» **Directions for this task**
Locate, in the data below, the line that contains "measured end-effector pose" and the line that contains "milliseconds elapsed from"; reproduce exactly those two lines and every line between them, nothing more.

____ Supplied information

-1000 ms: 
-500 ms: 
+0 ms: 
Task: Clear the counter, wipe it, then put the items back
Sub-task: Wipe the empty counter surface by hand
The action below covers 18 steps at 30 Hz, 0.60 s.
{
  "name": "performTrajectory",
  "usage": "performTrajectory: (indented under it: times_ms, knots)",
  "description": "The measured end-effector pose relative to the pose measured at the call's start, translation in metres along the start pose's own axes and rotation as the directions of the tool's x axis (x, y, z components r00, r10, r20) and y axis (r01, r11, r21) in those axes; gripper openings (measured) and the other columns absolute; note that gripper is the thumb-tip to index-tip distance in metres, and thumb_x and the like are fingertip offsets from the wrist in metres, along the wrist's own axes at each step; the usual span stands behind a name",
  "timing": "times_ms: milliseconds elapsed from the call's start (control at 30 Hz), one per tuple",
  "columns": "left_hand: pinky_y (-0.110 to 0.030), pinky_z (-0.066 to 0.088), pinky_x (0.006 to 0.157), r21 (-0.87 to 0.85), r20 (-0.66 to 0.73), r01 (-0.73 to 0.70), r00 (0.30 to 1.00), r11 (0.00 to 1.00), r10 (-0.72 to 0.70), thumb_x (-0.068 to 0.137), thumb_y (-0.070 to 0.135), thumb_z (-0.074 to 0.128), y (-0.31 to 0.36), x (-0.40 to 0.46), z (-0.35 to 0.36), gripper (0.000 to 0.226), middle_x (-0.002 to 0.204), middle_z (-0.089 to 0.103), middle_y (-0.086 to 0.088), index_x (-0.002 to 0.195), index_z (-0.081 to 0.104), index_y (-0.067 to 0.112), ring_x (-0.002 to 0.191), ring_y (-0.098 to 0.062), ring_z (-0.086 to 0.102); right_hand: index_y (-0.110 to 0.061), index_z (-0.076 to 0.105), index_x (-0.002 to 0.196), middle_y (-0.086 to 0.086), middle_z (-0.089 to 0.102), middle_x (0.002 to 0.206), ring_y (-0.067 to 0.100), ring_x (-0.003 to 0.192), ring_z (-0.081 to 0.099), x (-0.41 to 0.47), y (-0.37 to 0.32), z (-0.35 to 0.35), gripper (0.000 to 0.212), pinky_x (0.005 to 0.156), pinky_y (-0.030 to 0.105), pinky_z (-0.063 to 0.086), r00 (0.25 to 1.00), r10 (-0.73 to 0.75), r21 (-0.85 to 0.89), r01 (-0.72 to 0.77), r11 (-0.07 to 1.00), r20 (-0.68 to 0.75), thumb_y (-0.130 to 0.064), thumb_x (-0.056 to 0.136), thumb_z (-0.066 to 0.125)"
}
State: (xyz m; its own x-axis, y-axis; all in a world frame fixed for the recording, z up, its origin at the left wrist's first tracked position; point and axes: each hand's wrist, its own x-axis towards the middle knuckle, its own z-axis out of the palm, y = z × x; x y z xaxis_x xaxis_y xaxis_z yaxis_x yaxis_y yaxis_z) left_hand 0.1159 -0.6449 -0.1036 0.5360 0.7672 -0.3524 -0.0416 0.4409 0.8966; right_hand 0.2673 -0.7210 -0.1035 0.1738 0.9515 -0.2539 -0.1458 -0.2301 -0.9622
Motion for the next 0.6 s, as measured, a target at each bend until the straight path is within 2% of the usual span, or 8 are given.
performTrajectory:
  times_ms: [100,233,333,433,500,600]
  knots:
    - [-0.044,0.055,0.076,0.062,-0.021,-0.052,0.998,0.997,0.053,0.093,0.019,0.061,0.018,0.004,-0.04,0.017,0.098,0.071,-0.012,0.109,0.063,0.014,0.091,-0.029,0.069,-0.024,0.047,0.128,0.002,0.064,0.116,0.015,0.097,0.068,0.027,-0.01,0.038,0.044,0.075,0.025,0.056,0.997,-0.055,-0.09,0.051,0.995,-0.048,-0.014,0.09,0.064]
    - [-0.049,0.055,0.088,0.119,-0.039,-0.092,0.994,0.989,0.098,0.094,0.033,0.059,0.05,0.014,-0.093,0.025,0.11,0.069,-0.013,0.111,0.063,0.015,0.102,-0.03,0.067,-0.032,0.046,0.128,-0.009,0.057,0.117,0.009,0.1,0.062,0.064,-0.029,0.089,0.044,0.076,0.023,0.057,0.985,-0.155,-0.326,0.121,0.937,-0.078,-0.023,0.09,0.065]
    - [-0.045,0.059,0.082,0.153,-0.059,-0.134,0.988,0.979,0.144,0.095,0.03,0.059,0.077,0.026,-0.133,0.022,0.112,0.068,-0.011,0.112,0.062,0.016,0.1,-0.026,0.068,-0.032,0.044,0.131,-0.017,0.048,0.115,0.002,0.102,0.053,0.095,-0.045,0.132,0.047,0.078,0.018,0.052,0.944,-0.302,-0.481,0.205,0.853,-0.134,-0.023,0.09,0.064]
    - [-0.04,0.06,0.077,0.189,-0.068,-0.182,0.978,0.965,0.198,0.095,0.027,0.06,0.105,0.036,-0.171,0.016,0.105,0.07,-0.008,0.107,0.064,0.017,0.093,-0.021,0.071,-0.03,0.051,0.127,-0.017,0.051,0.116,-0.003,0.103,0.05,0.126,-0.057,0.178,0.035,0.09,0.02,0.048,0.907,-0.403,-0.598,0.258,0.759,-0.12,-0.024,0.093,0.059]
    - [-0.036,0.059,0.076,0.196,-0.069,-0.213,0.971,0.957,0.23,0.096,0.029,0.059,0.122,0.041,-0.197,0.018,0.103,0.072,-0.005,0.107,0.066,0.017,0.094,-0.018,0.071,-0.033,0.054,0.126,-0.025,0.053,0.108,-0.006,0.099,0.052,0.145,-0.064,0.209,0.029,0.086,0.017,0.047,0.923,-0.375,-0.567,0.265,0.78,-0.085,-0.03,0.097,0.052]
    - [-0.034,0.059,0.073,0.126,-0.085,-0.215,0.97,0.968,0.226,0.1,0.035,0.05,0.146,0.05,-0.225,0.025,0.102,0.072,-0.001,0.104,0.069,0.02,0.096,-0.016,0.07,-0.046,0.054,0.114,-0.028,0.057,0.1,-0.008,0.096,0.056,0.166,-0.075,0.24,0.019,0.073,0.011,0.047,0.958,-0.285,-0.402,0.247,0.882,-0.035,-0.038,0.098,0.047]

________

» **Written response**
  "description": "The measured end-effector pose relative to the pose measured at the call's start, translation in metres along the start pose's own axes and rotation as the directions of the tool's x axis (x, y, z components r00, r10, r20) and y axis (r01, r11, r21) in those axes; gripper openings (measured) and the other columns absolute; note that gripper is the thumb-tip to index-tip distance in metres, and thumb_x and the like are fingertip offsets from the wrist in metres, along the wrist's own axes at each step; the usual span stands behind a name",
  "timing": "times_ms: milliseconds elapsed from the call's start (control at 30 Hz), one per tuple",

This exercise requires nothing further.